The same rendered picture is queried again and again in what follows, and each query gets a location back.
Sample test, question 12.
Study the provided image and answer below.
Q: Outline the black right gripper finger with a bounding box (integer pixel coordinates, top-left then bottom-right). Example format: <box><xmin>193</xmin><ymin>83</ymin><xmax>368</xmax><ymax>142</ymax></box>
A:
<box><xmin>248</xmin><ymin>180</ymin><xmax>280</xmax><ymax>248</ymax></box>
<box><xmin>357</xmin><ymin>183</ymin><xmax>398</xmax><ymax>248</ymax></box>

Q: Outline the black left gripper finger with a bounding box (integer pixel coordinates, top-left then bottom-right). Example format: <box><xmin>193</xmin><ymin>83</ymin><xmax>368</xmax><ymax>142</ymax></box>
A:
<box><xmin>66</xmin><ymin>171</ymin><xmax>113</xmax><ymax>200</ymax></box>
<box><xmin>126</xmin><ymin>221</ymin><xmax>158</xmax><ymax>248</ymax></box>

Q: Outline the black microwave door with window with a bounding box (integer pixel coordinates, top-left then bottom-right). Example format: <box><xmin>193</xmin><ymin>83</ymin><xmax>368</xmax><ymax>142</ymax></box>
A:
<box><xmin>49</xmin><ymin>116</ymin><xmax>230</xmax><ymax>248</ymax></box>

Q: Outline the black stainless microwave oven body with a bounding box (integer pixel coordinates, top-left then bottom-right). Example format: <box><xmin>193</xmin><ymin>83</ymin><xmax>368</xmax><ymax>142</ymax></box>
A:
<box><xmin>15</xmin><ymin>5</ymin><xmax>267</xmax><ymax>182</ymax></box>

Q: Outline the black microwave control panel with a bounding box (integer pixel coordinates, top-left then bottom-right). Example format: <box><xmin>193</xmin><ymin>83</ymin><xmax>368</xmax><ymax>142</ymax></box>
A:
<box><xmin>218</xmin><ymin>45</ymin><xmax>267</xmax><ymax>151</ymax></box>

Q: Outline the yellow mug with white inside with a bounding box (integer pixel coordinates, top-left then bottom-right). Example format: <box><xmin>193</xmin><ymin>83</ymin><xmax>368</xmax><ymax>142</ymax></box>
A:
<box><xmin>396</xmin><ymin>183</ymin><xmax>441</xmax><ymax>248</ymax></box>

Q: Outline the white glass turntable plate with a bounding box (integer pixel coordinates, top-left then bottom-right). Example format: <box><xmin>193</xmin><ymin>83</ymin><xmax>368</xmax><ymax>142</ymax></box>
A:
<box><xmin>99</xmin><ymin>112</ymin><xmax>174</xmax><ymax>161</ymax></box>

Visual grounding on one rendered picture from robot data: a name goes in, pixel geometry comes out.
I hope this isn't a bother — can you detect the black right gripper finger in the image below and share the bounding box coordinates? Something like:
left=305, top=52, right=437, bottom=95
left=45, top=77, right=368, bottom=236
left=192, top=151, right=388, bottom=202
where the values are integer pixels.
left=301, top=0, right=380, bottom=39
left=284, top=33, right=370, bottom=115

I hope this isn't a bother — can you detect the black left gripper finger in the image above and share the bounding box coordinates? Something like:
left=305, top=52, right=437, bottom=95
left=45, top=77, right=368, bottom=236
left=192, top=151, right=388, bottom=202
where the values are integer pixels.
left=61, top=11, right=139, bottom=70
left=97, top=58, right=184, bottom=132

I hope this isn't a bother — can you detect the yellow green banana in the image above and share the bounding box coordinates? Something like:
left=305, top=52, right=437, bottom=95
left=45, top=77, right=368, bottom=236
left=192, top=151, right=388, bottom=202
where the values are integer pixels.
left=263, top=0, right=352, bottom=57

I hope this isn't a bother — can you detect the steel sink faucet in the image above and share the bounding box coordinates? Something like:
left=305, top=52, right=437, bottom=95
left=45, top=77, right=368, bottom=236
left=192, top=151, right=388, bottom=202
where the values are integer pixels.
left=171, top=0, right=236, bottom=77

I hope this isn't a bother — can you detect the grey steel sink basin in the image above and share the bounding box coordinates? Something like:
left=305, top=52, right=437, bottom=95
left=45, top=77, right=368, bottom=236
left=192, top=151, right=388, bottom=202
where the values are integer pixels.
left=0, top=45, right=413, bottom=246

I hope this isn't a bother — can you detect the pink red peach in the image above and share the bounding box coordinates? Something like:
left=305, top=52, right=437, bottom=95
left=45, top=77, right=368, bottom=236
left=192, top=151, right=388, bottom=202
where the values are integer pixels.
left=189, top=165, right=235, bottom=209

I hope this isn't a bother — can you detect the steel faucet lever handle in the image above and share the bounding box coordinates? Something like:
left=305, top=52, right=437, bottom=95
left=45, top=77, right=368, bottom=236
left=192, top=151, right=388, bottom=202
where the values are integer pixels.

*****

Problem requirements:
Give every line of the listing again. Keep each one exact.

The answer:
The same rendered picture is queried again and again in what follows, and each query gets a location back.
Sample test, question 12.
Study the provided image and answer below.
Q: Outline the black right gripper finger with a bounding box (integer pixel coordinates, top-left then bottom-right). Example format: <box><xmin>193</xmin><ymin>83</ymin><xmax>368</xmax><ymax>142</ymax></box>
A:
<box><xmin>248</xmin><ymin>180</ymin><xmax>280</xmax><ymax>248</ymax></box>
<box><xmin>357</xmin><ymin>183</ymin><xmax>398</xmax><ymax>248</ymax></box>

Q: Outline the black left gripper finger with a bounding box (integer pixel coordinates, top-left then bottom-right). Example format: <box><xmin>193</xmin><ymin>83</ymin><xmax>368</xmax><ymax>142</ymax></box>
A:
<box><xmin>66</xmin><ymin>171</ymin><xmax>113</xmax><ymax>200</ymax></box>
<box><xmin>126</xmin><ymin>221</ymin><xmax>158</xmax><ymax>248</ymax></box>

Q: Outline the black microwave door with window with a bounding box (integer pixel coordinates, top-left then bottom-right). Example format: <box><xmin>193</xmin><ymin>83</ymin><xmax>368</xmax><ymax>142</ymax></box>
A:
<box><xmin>49</xmin><ymin>116</ymin><xmax>230</xmax><ymax>248</ymax></box>

Q: Outline the black stainless microwave oven body with a bounding box (integer pixel coordinates, top-left then bottom-right). Example format: <box><xmin>193</xmin><ymin>83</ymin><xmax>368</xmax><ymax>142</ymax></box>
A:
<box><xmin>15</xmin><ymin>5</ymin><xmax>267</xmax><ymax>182</ymax></box>

Q: Outline the black microwave control panel with a bounding box (integer pixel coordinates, top-left then bottom-right). Example format: <box><xmin>193</xmin><ymin>83</ymin><xmax>368</xmax><ymax>142</ymax></box>
A:
<box><xmin>218</xmin><ymin>45</ymin><xmax>267</xmax><ymax>151</ymax></box>

Q: Outline the yellow mug with white inside with a bounding box (integer pixel coordinates, top-left then bottom-right). Example format: <box><xmin>193</xmin><ymin>83</ymin><xmax>368</xmax><ymax>142</ymax></box>
A:
<box><xmin>396</xmin><ymin>183</ymin><xmax>441</xmax><ymax>248</ymax></box>

Q: Outline the white glass turntable plate with a bounding box (integer pixel coordinates, top-left then bottom-right). Example format: <box><xmin>193</xmin><ymin>83</ymin><xmax>368</xmax><ymax>142</ymax></box>
A:
<box><xmin>99</xmin><ymin>112</ymin><xmax>174</xmax><ymax>161</ymax></box>

Visual grounding on one rendered picture from robot data: a name goes in, pixel geometry comes out.
I hope this isn't a bother — can you detect the black right gripper finger in the image below and share the bounding box coordinates? Something like:
left=305, top=52, right=437, bottom=95
left=45, top=77, right=368, bottom=236
left=192, top=151, right=388, bottom=202
where the values are integer pixels.
left=301, top=0, right=380, bottom=39
left=284, top=33, right=370, bottom=115

I hope this isn't a bother — can you detect the black left gripper finger in the image above and share the bounding box coordinates? Something like:
left=305, top=52, right=437, bottom=95
left=45, top=77, right=368, bottom=236
left=192, top=151, right=388, bottom=202
where the values are integer pixels.
left=61, top=11, right=139, bottom=70
left=97, top=58, right=184, bottom=132

I hope this isn't a bother — can you detect the yellow green banana in the image above and share the bounding box coordinates? Something like:
left=305, top=52, right=437, bottom=95
left=45, top=77, right=368, bottom=236
left=192, top=151, right=388, bottom=202
where the values are integer pixels.
left=263, top=0, right=352, bottom=57

I hope this isn't a bother — can you detect the steel sink faucet in the image above and share the bounding box coordinates? Something like:
left=305, top=52, right=437, bottom=95
left=45, top=77, right=368, bottom=236
left=192, top=151, right=388, bottom=202
where the values are integer pixels.
left=171, top=0, right=236, bottom=77

I hope this isn't a bother — can you detect the grey steel sink basin in the image above and share the bounding box coordinates? Something like:
left=305, top=52, right=437, bottom=95
left=45, top=77, right=368, bottom=236
left=192, top=151, right=388, bottom=202
where the values are integer pixels.
left=0, top=45, right=413, bottom=246

I hope this isn't a bother — can you detect the pink red peach in the image above and share the bounding box coordinates? Something like:
left=305, top=52, right=437, bottom=95
left=45, top=77, right=368, bottom=236
left=192, top=151, right=388, bottom=202
where the values are integer pixels.
left=189, top=165, right=235, bottom=209

I hope this isn't a bother — can you detect the steel faucet lever handle in the image above and share the bounding box coordinates? Something like:
left=305, top=52, right=437, bottom=95
left=45, top=77, right=368, bottom=236
left=192, top=151, right=388, bottom=202
where the values are integer pixels.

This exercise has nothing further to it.